Mr John Nevin 19.11.25

Club President , Felim O’Neill with Mr John Nevin

The speaker on Wednesday 9th November was Mr John Nevin, a retired civil servant whose career had been in the Department of Health and Social Services.  John began his talk by explaining that the concept of “social security” in Britain goes back of the reign of Henry VIII when monasteries doled out alms in the form of food relief.  Old Age Pensions were introduced in 1908, the rate being 5 shillings per week for a single person over 70, and 7 and 6 pence for a married couple.

John entered the social security service as an 18-year-old straight from school, and in the early days very much appreciated the help and guidance he got from older and more experienced colleagues. No-one, he said, likes being unemployed or being made redundant and having to “sign on”.  Back in the day this required a 15-minute face to face interview with a member of staff.  These encounters could at times become confrontational, but he found that the best way to deal with aggression was to be patient, listening, attentive and reflective. His experiences provided plenty of anecdotes of claimants trying to secure benefits while denying that they had jobs.

While most claimants were honest a small minority were referred to the FIO – Fraud Investigation Office.  John reported that although numbers were small (5%) the cost to the public purse was considerable – 5% of £980 million (total budget for 2024 in Northern Ireland) equates to £49 m. Interestingly, some 60% of claimants claim less than their entitlement.

Mr Nevin was warmly thanked for his talk by Club Member Harman Scott

Visit to TEREX 12.11.25

Wednesday 12 November 2025: Club Visit to Terex Finlay Engineering

Group Photo Terex Finlay 12.11.25

On Wednesday 12th November 12 members of the club visited the Terex Finlay manufacturing plant on the Drumquin Road, Omagh.  They were warmly welcomed by Clare Johnston who took the party into the Board Room for a briefing before a tour of the factory.  AS part of the briefing Clare gave a short history of the plant, from its beginnings as a block-making venture in the 1970’s to the global company it has become.  Later in the day club member Ivan Brown recalled selling their early block-making machines for Twelve Pounds, Shillings in 1949.
Today one of Terex’s large stone crushing machines would set you back £1.5 million and weigh up to 90 tons. Manufacturing is so efficient that one new machine rolls of the production line every day, it having taken anything from 6 – 10 weeks from start to finish. Each machine it tailored to the specific requirements of the purchaser. The scale of the enterprise and the logistics required to bring it all together begins to register when one understands that each crushing machine has some 62,000 components. Each component has sticky label with a QR code, which when scanned will inform the operator of exactly what needs to be done next. Increasingly Computer controlled machines do the precision engineering that turns raw steel into the component parts assembled to make the finished article.
Members were impressed by the scale and complexity of the operation and left with a feeling of pride in the success and achievements of this local enterprise.

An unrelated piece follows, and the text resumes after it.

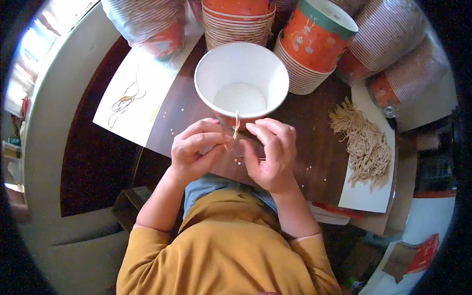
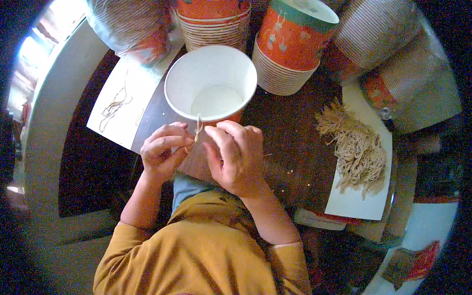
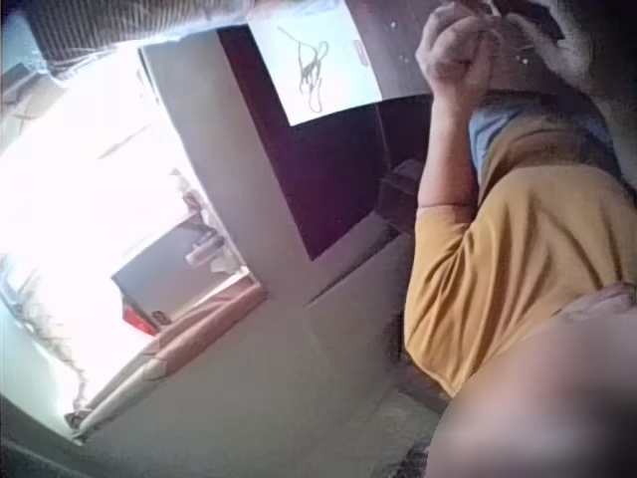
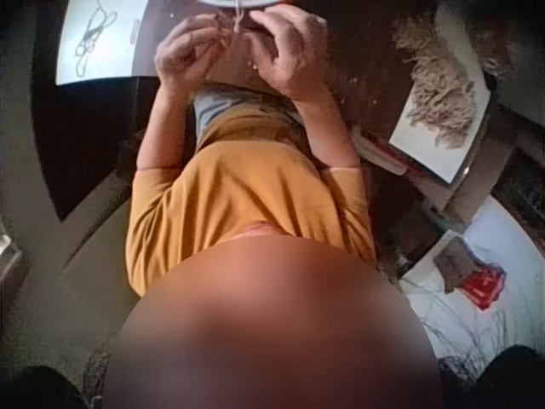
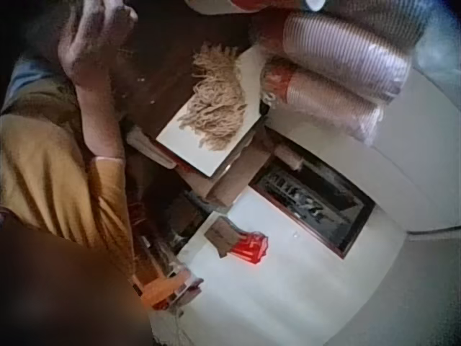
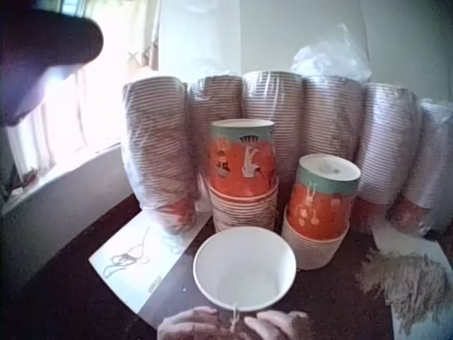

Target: Threading string through pre-punched holes in paper buckets to create handles.

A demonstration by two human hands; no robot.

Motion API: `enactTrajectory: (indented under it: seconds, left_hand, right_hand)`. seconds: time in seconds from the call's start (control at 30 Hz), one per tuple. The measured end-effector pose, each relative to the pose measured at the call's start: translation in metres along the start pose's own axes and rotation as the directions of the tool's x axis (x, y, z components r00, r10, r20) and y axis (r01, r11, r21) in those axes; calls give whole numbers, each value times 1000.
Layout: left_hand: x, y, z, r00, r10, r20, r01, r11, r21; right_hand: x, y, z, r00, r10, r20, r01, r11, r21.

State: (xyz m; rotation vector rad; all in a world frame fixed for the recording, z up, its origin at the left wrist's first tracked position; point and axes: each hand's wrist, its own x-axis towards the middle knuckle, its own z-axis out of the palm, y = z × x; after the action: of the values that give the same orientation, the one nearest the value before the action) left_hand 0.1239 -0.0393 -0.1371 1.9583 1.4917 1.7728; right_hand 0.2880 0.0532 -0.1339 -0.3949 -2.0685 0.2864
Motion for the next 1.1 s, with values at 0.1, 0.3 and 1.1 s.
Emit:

Terex crushing machine nearing completion

Kenneth Collins 05.11.25

Club President, Felim O’Neill with Kenneth Collins

The speaker on Wednesday 5th November 2025 was club member, Mr Kenneth Collins, who brought to the meeting a local history topic, entitled “A Fateful Migration”. While perusing newspaper columns from the mid-nineteenth century his attention fell on a death notice. Elizabeth Andrews, 22 November 1836, late of Omagh, lost in sinking of the ship BRISTOL, with 2nd son and three daughters”. Patient research uncovered the fact that Mrs Andrews had a shop in Omagh and when her husband David died she decided to sell and emigrate to the USA, to join her eldest son who had emigrated earlier.

Their journey began by taking a horse drawn open coach from Omagh to Derry where they took a paddle steamer to Liverpool and from where in October 1836 she and her children boarded the BRISTOL, a ship bound for New York.  By all accounts the 35-day voyage across the Atlantic was uneventful, but fatefully no pilots were available to take the ship on the final leg of its voyage from Long Island 20 miles up the to the New York docks.   While waiting a severe storm blew up which drove the ship aground and Mrs Andrews, her 2nd son and three daughters were among 100 fellow passengers who perished, despite the best efforts of local fishermen to rescue those on board.

Kenneth’s talk included how the story was uncovered, contemporary accounts of conditions on the old Trans-Atlantic emigrant sailing ships and photographs of the memorial erected in Rockville cemetery not far from Rockaway beach where the BRISTOL foundered. His talk prompted much discussion and earned him a well-deserved round of applause.